There are many configuration options in Gmvault, and it is a mature and robust application. The main directories of note are:

  • ~/.gmvault is where the configuration and oauth2 certs are
  • ~/gmvault-db/db is the location of the backup, which is a simple structure of emails as files in folders by date
    • by default mail is unecrypted but can be encrypted

Because of the simple structure, the entire backup can be zipped at the /db/ folder level and then backed up as a file system. Note that attachements are encoded and saved in the .eml file format.

Daily backup script

Basic script for full backup and archiving the backup folders, using Fish Shell. Note that this assumes that Google.Drive backup folder is in ~/Desktop/Google.Drive and there is a backup directory there.

#!/bin/sh
cd /Applications/gmvault
./gmvault sync user@domain.tld
cd ~/gmvault-db
tar -jcvf "mail-backup-"(date +%Y-%m-%d)".tar.bz2" db
mv "mail-backup-"(date +%Y-%m-%d)".tar.bz2" ~/Desktop/Google.Drive/backup

With this script 7gb of email (as represented in PostBox) is backed up into a single 2gb file, which is then synced with Google.Drive.

Note that it is possible to have multiple database directories, each for a given mailbox, and also to have authentication for different mailboxes, and for a script to call each of these in turn, potentially backing up many different mailboxes all at once. Because this is a set of python scripts, this can be done from a central server, with a little configuring and testing.

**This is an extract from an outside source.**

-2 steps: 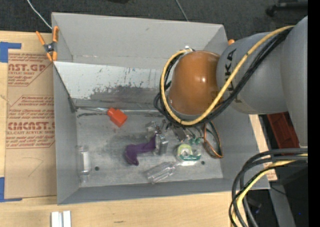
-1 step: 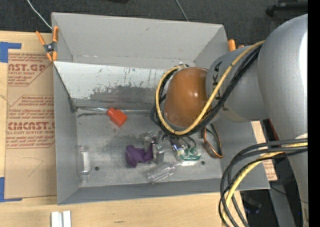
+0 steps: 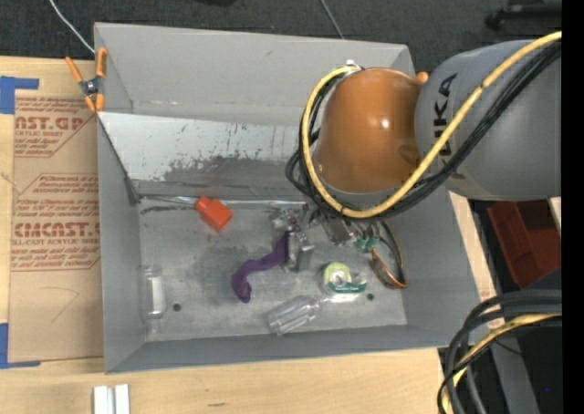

IMAP Client with Offline support - Disadvantages

An IMAP client with offline support essentially has a mirror of all email, likely contacts, and possibly calendar events. However, the challenge comes when recognizing that there is a problem in the mailbox on the server, and not simply duplicating that problem through regular synchronization on the client. This means a preserved image of the mailbox at a point in time is needed. Hence, the configuration above is the best approach.

POP Client Backup - Limited and Not Recommended

A very simple approach is to use a POP email client, and ensure that the setting is to leave mail on the server. However, POP doesn't support folders, and doesn't support remote deletes (it only fetches new email). So POP is limited to essentially keeping a backup of new mail (and this only works if it is on all the time, before any new mail is sorted/deleted).